Tambour, chants, tenue traditionnelle : voilà que s’installe la tradition dans cette restitution de conte des CM1 de l’école Raymond Ribal, à Macouria. Ce texte raconte l’histoire de trois enfants de cultures différentes. Leur mission : retrouver les fragments du tambour de l’unité, symbole du vivre-ensemble dans le village. Ce projet est né d’une sortie scolaire.
« Aux bagne des Annamites, on a vu un puits abandonné. On s’est inspirés de cette sortie pour notre histoire. »
Alejandro Fleury, élève de CM1 à l’école Raymond Ribal, à Macouria
Ce travail a permis aux élèves d’apprendre autrement : pour l’oral, l’écrit ou encore les conjugaisons. Djaïna, élève, connaît désormais par cœur la structure narrative du conte : « La situation initiale, les moments perturbateurs, les péripéties, le dénouement et la situation finale. »
Ryan, lui, sera désormais plus confiant dans ses lectures : « Sur la lecture, je n’arrivais pas à articuler. Je n’arrivais pas à faire les émotions du conte, des personnages. Maintenant, je sais faire. »
Raconter la Guyane
Pour les familiariser avec l’univers du conte, la professeure référente du projet a puisé dans les récits traditionnels.

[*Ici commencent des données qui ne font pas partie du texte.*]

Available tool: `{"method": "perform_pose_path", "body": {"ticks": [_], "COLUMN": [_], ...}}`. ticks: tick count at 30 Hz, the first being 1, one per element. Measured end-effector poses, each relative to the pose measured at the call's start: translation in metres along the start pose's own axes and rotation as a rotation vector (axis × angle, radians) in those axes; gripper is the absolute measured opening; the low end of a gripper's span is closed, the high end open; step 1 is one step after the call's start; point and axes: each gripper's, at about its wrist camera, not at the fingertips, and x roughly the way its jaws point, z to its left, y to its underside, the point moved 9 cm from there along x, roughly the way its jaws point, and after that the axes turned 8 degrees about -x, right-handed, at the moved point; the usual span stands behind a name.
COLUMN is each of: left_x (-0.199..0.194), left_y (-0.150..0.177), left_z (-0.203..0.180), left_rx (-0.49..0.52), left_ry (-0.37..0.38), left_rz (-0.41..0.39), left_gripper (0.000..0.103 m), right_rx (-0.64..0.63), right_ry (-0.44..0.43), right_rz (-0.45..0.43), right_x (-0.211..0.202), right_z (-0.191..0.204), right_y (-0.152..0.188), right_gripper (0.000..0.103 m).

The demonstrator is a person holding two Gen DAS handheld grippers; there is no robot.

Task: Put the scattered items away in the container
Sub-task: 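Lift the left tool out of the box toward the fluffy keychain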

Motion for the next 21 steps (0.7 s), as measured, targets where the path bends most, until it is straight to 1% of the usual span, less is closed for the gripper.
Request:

« Même si on parle du vécu des élèves, ils n’ont pas forcément ce rapport direct avec les contes de chez eux. Nous leur avons fait découvrir en début d’année de toutes origines : européennes, bushinengues, créoles et amérindiens. »
Vanessa Moewe, professeure et référente du projet
Pour le directeur de l’école, Michel Clemente, ce genre d’initiative aiguise la curiosité des enfants : « Nos élèves vont chercher à s’améliorer, chercher à connaître leur passé. Nous leur donnons des outils qui ne sont pas spécialement connus de nos enfants, voire peut-être même de leurs parents. »
Malgré la restitution du jour, les élèves n’ont volontairement pas terminé l’histoire. Ainsi, au fil des ans, d’autres camarades continueront à réfléchir sur l’identité, le patrimoine et le vivre-ensemble en Guyane.